▶ [STORED DATA]:
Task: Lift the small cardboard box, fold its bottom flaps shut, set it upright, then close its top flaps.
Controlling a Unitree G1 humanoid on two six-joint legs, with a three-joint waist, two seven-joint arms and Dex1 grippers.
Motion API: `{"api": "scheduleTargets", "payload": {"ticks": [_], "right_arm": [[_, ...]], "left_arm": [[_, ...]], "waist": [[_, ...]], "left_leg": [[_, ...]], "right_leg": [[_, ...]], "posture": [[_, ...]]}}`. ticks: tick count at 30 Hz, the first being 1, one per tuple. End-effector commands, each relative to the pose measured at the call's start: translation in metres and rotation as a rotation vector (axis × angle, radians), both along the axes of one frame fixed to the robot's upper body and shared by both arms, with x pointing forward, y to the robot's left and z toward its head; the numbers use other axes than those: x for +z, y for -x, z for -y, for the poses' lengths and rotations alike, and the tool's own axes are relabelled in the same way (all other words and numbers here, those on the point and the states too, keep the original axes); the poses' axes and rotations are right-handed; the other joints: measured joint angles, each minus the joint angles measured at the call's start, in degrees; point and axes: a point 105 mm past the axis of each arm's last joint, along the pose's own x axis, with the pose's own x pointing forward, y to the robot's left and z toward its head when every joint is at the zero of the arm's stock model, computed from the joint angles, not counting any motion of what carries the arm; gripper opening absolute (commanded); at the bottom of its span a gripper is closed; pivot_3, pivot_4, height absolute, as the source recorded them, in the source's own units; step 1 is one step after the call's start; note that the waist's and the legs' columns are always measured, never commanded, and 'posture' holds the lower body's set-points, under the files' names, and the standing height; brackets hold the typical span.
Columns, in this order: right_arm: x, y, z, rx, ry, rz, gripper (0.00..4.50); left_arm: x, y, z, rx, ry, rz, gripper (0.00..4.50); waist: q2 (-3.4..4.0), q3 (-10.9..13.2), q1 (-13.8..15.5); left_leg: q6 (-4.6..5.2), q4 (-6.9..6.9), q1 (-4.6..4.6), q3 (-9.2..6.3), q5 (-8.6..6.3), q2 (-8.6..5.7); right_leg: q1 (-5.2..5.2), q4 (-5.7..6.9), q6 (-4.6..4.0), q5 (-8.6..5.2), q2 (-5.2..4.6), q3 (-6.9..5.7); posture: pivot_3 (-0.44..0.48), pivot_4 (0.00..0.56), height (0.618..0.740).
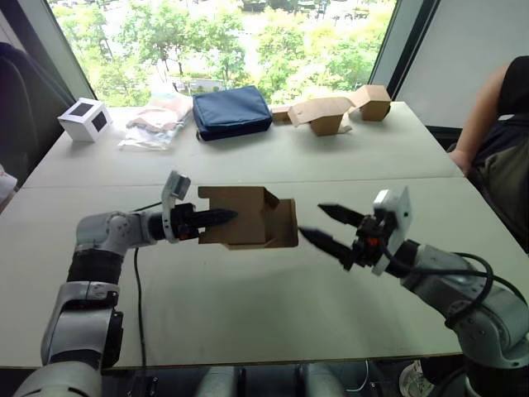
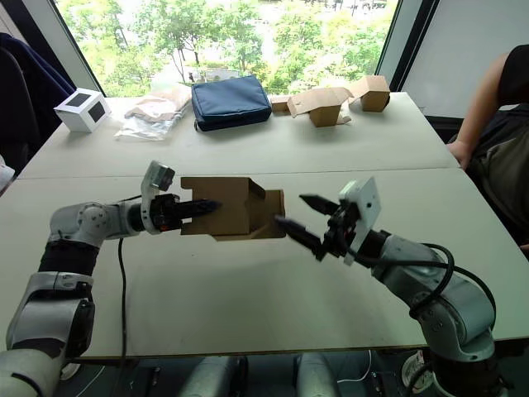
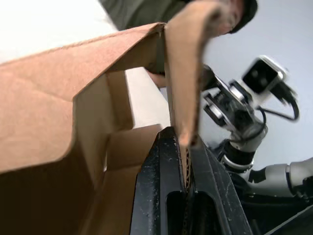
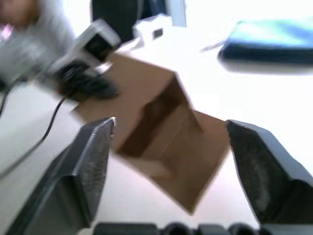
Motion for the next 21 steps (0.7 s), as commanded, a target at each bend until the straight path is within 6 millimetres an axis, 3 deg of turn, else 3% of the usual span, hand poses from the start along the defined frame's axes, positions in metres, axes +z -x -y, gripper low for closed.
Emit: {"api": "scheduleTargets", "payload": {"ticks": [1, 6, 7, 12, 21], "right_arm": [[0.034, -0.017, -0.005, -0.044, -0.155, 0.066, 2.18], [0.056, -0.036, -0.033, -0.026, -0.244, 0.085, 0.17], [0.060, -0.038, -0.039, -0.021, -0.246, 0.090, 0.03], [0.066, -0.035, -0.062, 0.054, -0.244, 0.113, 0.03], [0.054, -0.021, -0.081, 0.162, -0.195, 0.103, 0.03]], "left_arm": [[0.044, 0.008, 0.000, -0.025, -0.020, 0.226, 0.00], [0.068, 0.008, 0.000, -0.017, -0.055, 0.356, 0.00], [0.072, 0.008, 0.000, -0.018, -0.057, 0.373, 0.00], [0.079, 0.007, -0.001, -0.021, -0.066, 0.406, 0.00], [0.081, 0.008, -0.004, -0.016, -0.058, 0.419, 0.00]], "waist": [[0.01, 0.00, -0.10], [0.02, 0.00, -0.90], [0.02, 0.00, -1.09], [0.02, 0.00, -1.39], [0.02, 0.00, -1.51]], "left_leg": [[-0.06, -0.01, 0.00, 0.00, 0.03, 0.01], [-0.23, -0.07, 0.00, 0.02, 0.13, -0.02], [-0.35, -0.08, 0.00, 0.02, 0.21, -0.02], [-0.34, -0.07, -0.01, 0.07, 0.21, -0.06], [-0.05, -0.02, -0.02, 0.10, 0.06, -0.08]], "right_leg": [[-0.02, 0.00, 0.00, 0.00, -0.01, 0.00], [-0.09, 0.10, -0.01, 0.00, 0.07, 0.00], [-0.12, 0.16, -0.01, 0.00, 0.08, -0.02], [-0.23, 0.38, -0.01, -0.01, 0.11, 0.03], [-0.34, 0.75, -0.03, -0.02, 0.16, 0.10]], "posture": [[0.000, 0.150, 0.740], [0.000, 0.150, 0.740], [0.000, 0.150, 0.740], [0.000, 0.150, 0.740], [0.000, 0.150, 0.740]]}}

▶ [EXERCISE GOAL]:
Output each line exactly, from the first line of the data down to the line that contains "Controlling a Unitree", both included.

▶ [ANSWER AREA]:
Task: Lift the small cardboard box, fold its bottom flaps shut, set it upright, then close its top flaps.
Controlling a Unitree G1 humanoid on two six-joint legs, with a three-joint waist, two seven-joint arms and Dex1 grippers.

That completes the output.